This happened after the same newspaper sent letters to all MPs asking them to divulge any fraudulent expenses claims they'd pulled off (really).

This newspaper has been making a loss for so long, nobody knows how it's still trading :-(
Research
[info]ts_alby wrote:
Thursday, 11 June 2009 at 08:37 am (UTC)
No sightings, except for the people who go on the organised Thai excursions to the site where it grows...

http://www.snopes.com/photos/natural/parrotflower.asp
Re: Research
[info]bobbellinhell wrote:
Thursday, 11 June 2009 at 11:01 am (UTC)
Snopes is not an impartial site, as anyone can see who reads their articles about Guantanamo. They don't say anything that isn't approved by the Republican party.
Re: Research
[info]ts_alby wrote:
Thursday, 11 June 2009 at 11:19 am (UTC)
I've never seen a political message or bias in any of their main pages.

Of course, their forum, like any other, is full of comments which they have little control over.

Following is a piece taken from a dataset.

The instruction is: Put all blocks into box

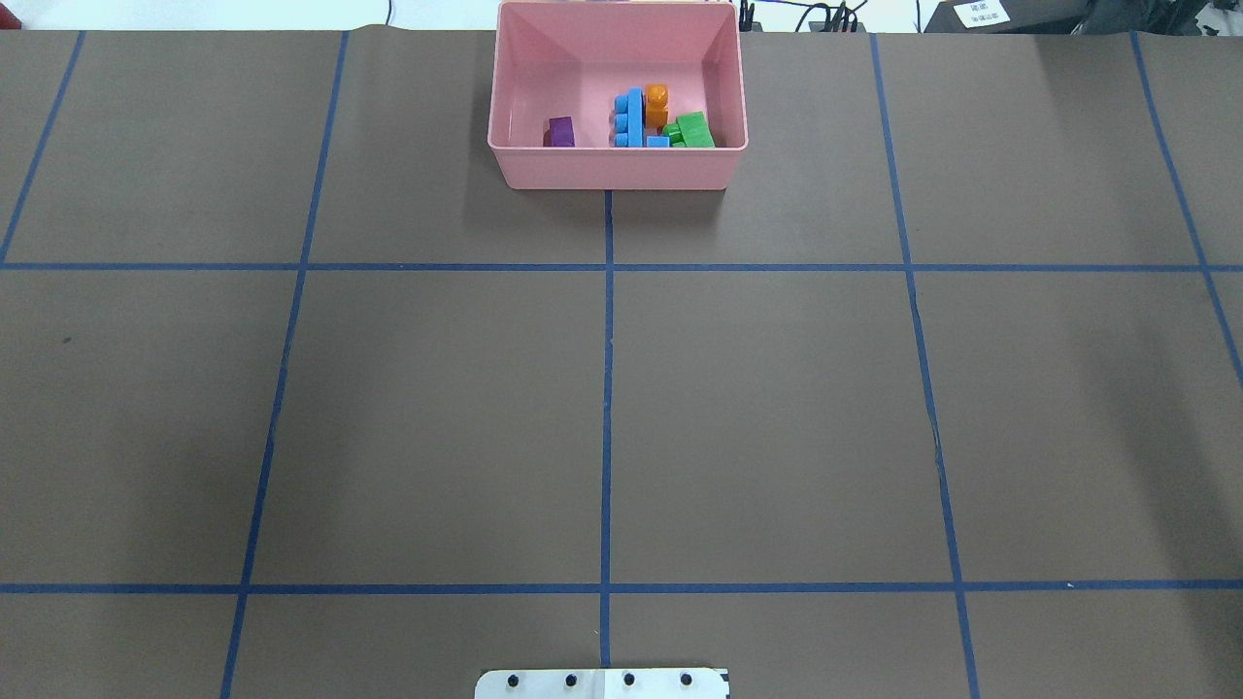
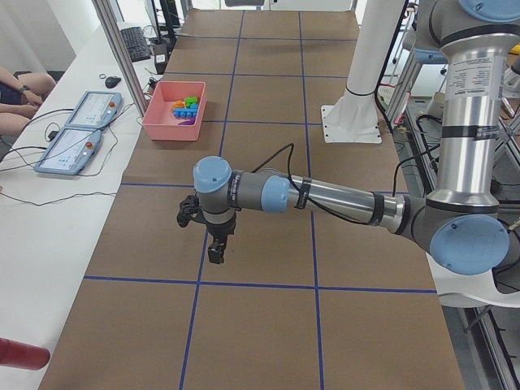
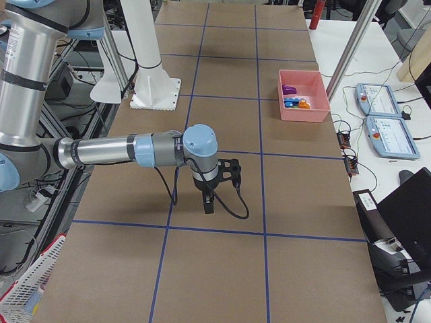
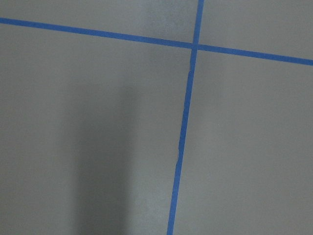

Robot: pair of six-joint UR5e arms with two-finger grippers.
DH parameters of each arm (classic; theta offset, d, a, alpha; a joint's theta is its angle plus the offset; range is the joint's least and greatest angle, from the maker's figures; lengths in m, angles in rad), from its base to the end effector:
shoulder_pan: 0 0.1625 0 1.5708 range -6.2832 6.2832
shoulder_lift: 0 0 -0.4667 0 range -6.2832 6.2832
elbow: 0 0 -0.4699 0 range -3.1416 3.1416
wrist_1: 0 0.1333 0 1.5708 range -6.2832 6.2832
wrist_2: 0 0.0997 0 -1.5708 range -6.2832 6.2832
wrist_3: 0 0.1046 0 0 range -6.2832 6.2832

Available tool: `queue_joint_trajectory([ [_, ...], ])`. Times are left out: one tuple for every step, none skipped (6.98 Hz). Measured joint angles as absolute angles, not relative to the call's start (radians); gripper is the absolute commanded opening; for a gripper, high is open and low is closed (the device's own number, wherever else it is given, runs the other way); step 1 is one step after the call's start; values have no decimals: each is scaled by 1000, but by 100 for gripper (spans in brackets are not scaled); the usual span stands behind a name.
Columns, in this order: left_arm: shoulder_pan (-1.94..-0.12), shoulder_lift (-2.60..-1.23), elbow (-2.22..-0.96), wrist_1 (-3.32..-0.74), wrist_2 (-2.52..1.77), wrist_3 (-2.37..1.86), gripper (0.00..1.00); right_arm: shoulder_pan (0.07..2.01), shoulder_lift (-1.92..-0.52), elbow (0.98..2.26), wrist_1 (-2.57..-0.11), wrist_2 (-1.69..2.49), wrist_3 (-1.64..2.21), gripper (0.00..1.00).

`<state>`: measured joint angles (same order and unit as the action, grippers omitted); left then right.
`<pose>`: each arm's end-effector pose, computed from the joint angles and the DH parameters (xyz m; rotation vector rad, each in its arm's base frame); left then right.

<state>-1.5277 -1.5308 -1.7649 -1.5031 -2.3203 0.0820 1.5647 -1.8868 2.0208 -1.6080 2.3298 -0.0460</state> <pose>-0.0382 -0.5538 0.6244 0.0970 0.7480 0.1515 0.0587 -0.4276 0.6092 0.1072 -0.7566 -0.0863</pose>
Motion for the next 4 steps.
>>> queue_joint_trajectory([
  [-1547, -1506, -1767, -1508, -2340, 84, 100, 1565, -1887, 2022, -1608, 2329, -46, 100],
  [-1555, -1496, -1769, -1509, -2349, 81, 100, 1565, -1887, 2023, -1608, 2329, -46, 100],
  [-1559, -1493, -1770, -1511, -2352, 81, 100, 1565, -1887, 2023, -1608, 2329, -46, 100],
  [-1561, -1492, -1772, -1525, -2352, 85, 100, 1565, -1887, 2025, -1608, 2329, -46, 100],
])
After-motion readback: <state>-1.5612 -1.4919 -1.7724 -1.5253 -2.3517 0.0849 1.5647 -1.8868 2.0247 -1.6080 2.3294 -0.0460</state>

As far as flowers in Thailand go then, I can see no reason to doubt them.

Please do explain how their or their readers political views affect they ability to report on Far Eastern flora and fauna urban myths though.

Is the Republican party so powerful that they would be involved in the Parrot flower?

That would make Chinese web censorship seem quite subtle in comparison.



Re: Research
[info]bogwart16 wrote:
Thursday, 11 June 2009 at 11:29 am (UTC)
Barbara Mikkelson quite clearly mentions these trips. And do you have any knowledge of anyone who's been on one and managed to spot a parrot flower? During a holiday in the Seychelles many years ago I went on an expensive trip to one of the islands, Praslin, in the hope of spotting an extremely rare Seychelles black parrot. We didn't see one, but that doesn't mean it doesn't exist and, from an empirical view, it doesn't prve that it does either, for me anyway.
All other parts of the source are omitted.